◆ What to do
Write all of the entries out again exactly, but not the images.

═════ Records for this task ═════

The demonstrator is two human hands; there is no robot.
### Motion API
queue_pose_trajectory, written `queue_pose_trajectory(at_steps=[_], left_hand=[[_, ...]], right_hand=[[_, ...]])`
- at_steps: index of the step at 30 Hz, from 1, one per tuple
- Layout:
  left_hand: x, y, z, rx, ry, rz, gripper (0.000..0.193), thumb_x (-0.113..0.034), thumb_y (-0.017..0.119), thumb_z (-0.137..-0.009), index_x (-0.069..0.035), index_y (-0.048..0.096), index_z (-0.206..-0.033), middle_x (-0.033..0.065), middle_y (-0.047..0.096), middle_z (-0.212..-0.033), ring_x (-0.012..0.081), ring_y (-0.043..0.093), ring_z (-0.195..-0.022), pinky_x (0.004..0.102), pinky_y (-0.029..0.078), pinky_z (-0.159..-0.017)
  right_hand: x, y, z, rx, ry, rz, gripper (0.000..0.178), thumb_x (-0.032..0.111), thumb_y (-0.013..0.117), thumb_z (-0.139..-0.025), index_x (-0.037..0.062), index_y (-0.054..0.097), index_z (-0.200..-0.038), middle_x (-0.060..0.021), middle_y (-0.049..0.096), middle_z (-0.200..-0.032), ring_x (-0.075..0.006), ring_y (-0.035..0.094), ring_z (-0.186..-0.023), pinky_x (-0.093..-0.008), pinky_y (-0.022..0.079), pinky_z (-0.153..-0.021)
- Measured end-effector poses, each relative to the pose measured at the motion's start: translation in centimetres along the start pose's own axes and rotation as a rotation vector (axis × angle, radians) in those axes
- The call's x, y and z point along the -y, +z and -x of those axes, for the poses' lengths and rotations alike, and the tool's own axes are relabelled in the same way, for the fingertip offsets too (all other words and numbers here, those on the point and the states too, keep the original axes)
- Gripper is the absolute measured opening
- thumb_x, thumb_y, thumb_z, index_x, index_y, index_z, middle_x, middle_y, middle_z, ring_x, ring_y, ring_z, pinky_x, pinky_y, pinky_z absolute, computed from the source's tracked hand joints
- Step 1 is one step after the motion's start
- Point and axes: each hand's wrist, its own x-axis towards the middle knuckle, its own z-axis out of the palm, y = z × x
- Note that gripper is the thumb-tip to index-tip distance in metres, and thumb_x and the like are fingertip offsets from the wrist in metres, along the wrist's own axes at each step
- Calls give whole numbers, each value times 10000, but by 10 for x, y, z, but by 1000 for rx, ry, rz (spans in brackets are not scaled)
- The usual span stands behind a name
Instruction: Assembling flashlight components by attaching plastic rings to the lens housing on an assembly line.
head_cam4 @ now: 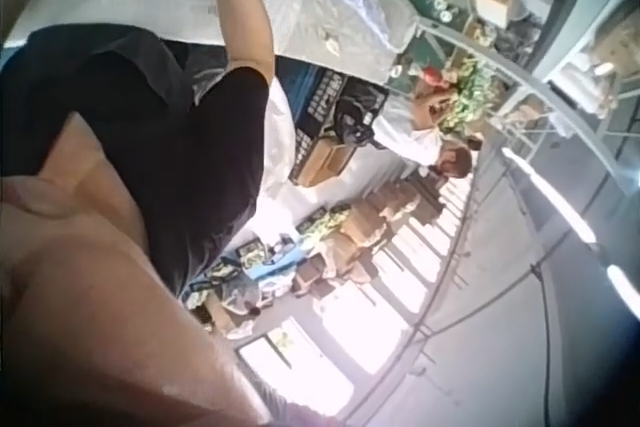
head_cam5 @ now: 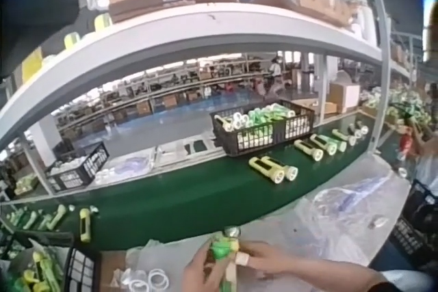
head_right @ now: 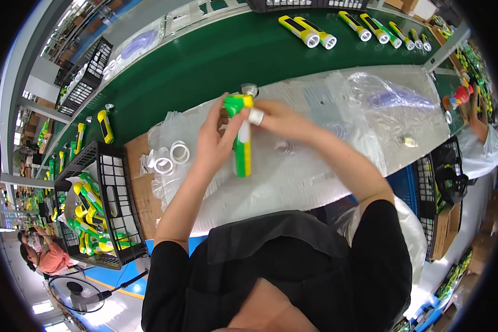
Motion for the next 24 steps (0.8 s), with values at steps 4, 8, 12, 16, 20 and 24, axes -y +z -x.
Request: queue_pose_trajectory(at_steps=[4, 8, 12, 16, 20, 24], left_hand=[[9, -6, 20, 12, 334, -261, 440, -208, 565, -973, -2, 469, -1350, 182, 636, -1128, 257, 648, -914, 377, 516, -848], [14, 19, 7, -11, 84, 345, 455, -324, 477, -1019, -10, 479, -1348, 133, 673, -1112, 224, 643, -996, 349, 500, -829], [-13, 17, 16, 529, -238, 775, 406, -319, 499, -1011, 11, 582, -1231, 111, 685, -1014, 148, 628, -833, 264, 483, -732], [-42, 16, 37, 260, 48, 410, 214, -152, 555, -954, 2, 686, -1025, 50, 682, -852, 116, 580, -762, 246, 469, -656], [-39, 13, 62, 390, 272, 139, 193, -109, 568, -888, -47, 690, -1024, 60, 699, -952, 187, 622, -832, 339, 468, -838], [-38, 35, 73, 362, 546, 27, 562, -444, 303, -1040, -26, 674, -1093, 71, 700, -1041, 214, 658, -904, 502, 276, -1082]], right_hand=[[12, 46, 58, -77, -114, -311, 618, 523, 567, -923, 12, 493, -1262, -108, 634, -961, -195, 622, -853, -335, 494, -798], [14, 62, 98, 142, -86, -620, 615, 482, 653, -871, 54, 448, -1261, -115, 590, -851, -197, 595, -749, -305, 469, -668], [17, 67, 126, 348, -32, -631, 556, 489, 684, -853, 71, 452, -1138, -108, 586, -858, -192, 601, -706, -304, 474, -626], [8, 69, 146, 107, -44, -461, 544, 448, 664, -891, 56, 444, -1198, -102, 589, -891, -202, 626, -775, -322, 509, -678], [15, 70, 152, 48, -24, -568, 461, 328, 587, -967, 32, 438, -1288, -101, 581, -1044, -190, 625, -890, -330, 512, -783], [-3, 73, 153, -13, -132, -507, 506, 354, 569, -978, 46, 430, -1355, -114, 548, -1181, -207, 626, -940, -351, 511, -837]])
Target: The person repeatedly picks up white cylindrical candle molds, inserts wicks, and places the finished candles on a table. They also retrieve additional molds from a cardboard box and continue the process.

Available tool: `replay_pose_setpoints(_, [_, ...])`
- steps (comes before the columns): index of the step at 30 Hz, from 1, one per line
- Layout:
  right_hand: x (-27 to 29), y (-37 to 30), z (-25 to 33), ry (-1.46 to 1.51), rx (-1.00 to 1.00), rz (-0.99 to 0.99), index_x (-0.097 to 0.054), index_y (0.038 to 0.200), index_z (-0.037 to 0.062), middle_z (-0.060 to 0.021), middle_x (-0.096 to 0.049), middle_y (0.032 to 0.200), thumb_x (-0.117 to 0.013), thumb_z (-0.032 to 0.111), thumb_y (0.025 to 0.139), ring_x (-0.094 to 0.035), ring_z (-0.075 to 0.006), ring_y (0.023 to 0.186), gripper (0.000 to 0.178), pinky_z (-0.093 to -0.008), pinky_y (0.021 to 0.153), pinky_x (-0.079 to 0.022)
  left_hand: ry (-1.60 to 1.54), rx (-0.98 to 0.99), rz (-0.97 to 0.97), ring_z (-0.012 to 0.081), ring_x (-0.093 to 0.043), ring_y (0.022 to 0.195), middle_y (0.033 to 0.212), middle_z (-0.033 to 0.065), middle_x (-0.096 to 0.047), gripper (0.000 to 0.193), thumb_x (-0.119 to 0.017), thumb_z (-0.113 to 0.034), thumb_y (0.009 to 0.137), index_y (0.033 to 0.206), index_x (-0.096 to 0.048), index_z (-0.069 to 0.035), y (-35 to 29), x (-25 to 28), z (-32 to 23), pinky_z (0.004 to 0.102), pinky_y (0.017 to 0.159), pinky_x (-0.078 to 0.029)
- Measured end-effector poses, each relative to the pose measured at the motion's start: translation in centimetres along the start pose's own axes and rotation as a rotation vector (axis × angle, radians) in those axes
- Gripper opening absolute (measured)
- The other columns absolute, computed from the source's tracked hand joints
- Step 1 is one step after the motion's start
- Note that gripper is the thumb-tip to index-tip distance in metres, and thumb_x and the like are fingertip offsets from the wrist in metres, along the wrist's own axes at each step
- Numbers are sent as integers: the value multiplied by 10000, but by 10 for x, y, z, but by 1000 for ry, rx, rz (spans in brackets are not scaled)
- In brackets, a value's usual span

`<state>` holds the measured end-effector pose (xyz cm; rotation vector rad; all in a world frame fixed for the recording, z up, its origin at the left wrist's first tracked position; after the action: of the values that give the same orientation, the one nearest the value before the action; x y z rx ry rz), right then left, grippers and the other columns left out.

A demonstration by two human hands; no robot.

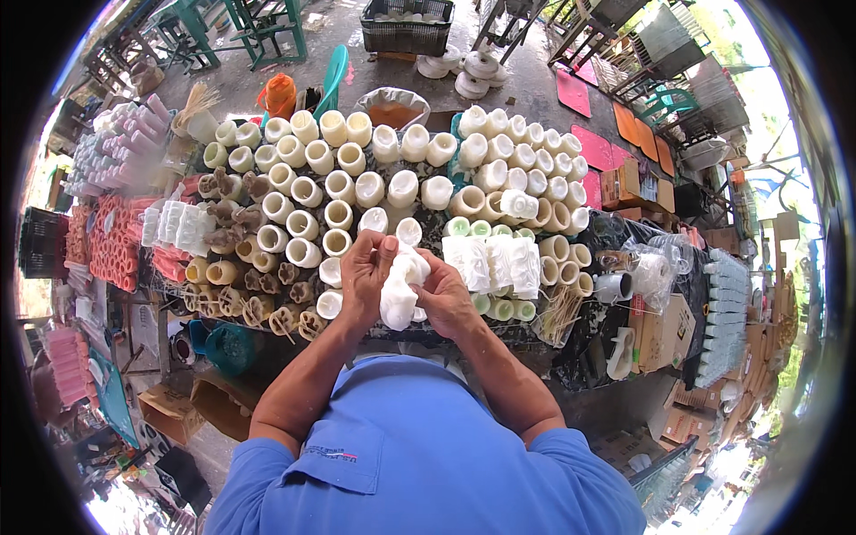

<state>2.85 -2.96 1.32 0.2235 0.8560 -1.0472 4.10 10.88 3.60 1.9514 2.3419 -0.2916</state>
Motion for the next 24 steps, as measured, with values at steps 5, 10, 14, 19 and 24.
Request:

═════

◆ Solution to this task
The demonstrator is two human hands; there is no robot.
### Motion API
queue_pose_trajectory, written `queue_pose_trajectory(at_steps=[_], left_hand=[[_, ...]], right_hand=[[_, ...]])`
- at_steps: index of the step at 30 Hz, from 1, one per tuple
- Layout:
  left_hand: x, y, z, rx, ry, rz, gripper (0.000..0.193), thumb_x (-0.113..0.034), thumb_y (-0.017..0.119), thumb_z (-0.137..-0.009), index_x (-0.069..0.035), index_y (-0.048..0.096), index_z (-0.206..-0.033), middle_x (-0.033..0.065), middle_y (-0.047..0.096), middle_z (-0.212..-0.033), ring_x (-0.012..0.081), ring_y (-0.043..0.093), ring_z (-0.195..-0.022), pinky_x (0.004..0.102), pinky_y (-0.029..0.078), pinky_z (-0.159..-0.017)
  right_hand: x, y, z, rx, ry, rz, gripper (0.000..0.178), thumb_x (-0.032..0.111), thumb_y (-0.013..0.117), thumb_z (-0.139..-0.025), index_x (-0.037..0.062), index_y (-0.054..0.097), index_z (-0.200..-0.038), middle_x (-0.060..0.021), middle_y (-0.049..0.096), middle_z (-0.200..-0.032), ring_x (-0.075..0.006), ring_y (-0.035..0.094), ring_z (-0.186..-0.023), pinky_x (-0.093..-0.008), pinky_y (-0.022..0.079), pinky_z (-0.153..-0.021)
- Measured end-effector poses, each relative to the pose measured at the motion's start: translation in centimetres along the start pose's own axes and rotation as a rotation vector (axis × angle, radians) in those axes
- The call's x, y and z point along the -y, +z and -x of those axes, for the poses' lengths and rotations alike, and the tool's own axes are relabelled in the same way, for the fingertip offsets too (all other words and numbers here, those on the point and the states too, keep the original axes)
- Gripper is the absolute measured opening
- thumb_x, thumb_y, thumb_z, index_x, index_y, index_z, middle_x, middle_y, middle_z, ring_x, ring_y, ring_z, pinky_x, pinky_y, pinky_z absolute, computed from the source's tracked hand joints
- Step 1 is one step after the motion's start
- Point and axes: each hand's wrist, its own x-axis towards the middle knuckle, its own z-axis out of the palm, y = z × x
- Note that gripper is the thumb-tip to index-tip distance in metres, and thumb_x and the like are fingertip offsets from the wrist in metres, along the wrist's own axes at each step
- Calls give whole numbers, each value times 10000, but by 10 for x, y, z, but by 1000 for rx, ry, rz (spans in brackets are not scaled)
- The usual span stands behind a name
Instruction: Assembling flashlight components by attaching plastic rings to the lens housing on an assembly line.
head_cam4 @ now: 
head_cam5 @ now: 
head_right @ now: 
Motion for the next 24 steps (0.8 s), with values at steps 4, 8, 12, 16, 20 and 24, axes -y +z -x.
Request: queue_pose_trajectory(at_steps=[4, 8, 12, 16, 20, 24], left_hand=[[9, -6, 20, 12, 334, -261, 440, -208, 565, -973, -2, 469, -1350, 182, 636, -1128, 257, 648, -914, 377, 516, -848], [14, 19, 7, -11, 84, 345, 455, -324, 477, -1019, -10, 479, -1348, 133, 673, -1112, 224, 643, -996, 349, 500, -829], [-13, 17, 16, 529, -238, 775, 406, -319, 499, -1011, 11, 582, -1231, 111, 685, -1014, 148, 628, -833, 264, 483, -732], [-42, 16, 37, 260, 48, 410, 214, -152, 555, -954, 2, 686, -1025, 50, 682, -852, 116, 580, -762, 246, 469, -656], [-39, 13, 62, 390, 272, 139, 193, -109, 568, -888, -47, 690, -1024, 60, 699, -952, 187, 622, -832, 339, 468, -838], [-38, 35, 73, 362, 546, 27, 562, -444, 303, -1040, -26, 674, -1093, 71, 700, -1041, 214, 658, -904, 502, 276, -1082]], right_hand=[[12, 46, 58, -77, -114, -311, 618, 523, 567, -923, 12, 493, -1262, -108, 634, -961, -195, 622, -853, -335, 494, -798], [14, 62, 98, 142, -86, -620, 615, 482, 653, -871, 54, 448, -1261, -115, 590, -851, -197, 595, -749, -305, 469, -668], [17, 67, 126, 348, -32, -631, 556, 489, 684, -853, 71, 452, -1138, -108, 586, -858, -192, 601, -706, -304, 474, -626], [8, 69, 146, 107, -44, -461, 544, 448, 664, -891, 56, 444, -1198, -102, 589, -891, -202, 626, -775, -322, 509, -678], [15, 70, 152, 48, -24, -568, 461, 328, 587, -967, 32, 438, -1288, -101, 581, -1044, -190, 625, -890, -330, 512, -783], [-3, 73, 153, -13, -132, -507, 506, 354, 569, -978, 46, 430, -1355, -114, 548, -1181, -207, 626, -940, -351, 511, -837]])
Target: The person repeatedly picks up white cylindrical candle molds, inserts wicks, and places the finished candles on a table. They also retrieve additional molds from a cardboard box and continue the process.

Available tool: `replay_pose_setpoints(_, [_, ...])`
- steps (comes before the columns): index of the step at 30 Hz, from 1, one per line
- Layout:
  right_hand: x (-27 to 29), y (-37 to 30), z (-25 to 33), ry (-1.46 to 1.51), rx (-1.00 to 1.00), rz (-0.99 to 0.99), index_x (-0.097 to 0.054), index_y (0.038 to 0.200), index_z (-0.037 to 0.062), middle_z (-0.060 to 0.021), middle_x (-0.096 to 0.049), middle_y (0.032 to 0.200), thumb_x (-0.117 to 0.013), thumb_z (-0.032 to 0.111), thumb_y (0.025 to 0.139), ring_x (-0.094 to 0.035), ring_z (-0.075 to 0.006), ring_y (0.023 to 0.186), gripper (0.000 to 0.178), pinky_z (-0.093 to -0.008), pinky_y (0.021 to 0.153), pinky_x (-0.079 to 0.022)
  left_hand: ry (-1.60 to 1.54), rx (-0.98 to 0.99), rz (-0.97 to 0.97), ring_z (-0.012 to 0.081), ring_x (-0.093 to 0.043), ring_y (0.022 to 0.195), middle_y (0.033 to 0.212), middle_z (-0.033 to 0.065), middle_x (-0.096 to 0.047), gripper (0.000 to 0.193), thumb_x (-0.119 to 0.017), thumb_z (-0.113 to 0.034), thumb_y (0.009 to 0.137), index_y (0.033 to 0.206), index_x (-0.096 to 0.048), index_z (-0.069 to 0.035), y (-35 to 29), x (-25 to 28), z (-32 to 23), pinky_z (0.004 to 0.102), pinky_y (0.017 to 0.159), pinky_x (-0.078 to 0.029)
- Measured end-effector poses, each relative to the pose measured at the motion's start: translation in centimetres along the start pose's own axes and rotation as a rotation vector (axis × angle, radians) in those axes
- Gripper opening absolute (measured)
- The other columns absolute, computed from the source's tracked hand joints
- Step 1 is one step after the motion's start
- Note that gripper is the thumb-tip to index-tip distance in metres, and thumb_x and the like are fingertip offsets from the wrist in metres, along the wrist's own axes at each step
- Numbers are sent as integers: the value multiplied by 10000, but by 10 for x, y, z, but by 1000 for ry, rx, rz (spans in brackets are not scaled)
- In brackets, a value's usual span

`<state>` holds the measured end-effector pose (xyz cm; rotation vector rad; all in a world frame fixed for the recording, z up, its origin at the left wrist's first tracked position; after the action: of the values that give the same orientation, the one nearest the value before the action; x y z rx ry rz), right then left, grippers and the other columns left out.

A demonstration by two human hands; no robot.


<state>2.85 -2.96 1.32 0.2235 0.8560 -1.0472 4.10 10.88 3.60 1.9514 2.3419 -0.2916</state>
Motion for the next 24 steps, as measured, with values at steps 5, 10, 14, 19 and 24.
Request:

A complete answer has now been given to the exercise.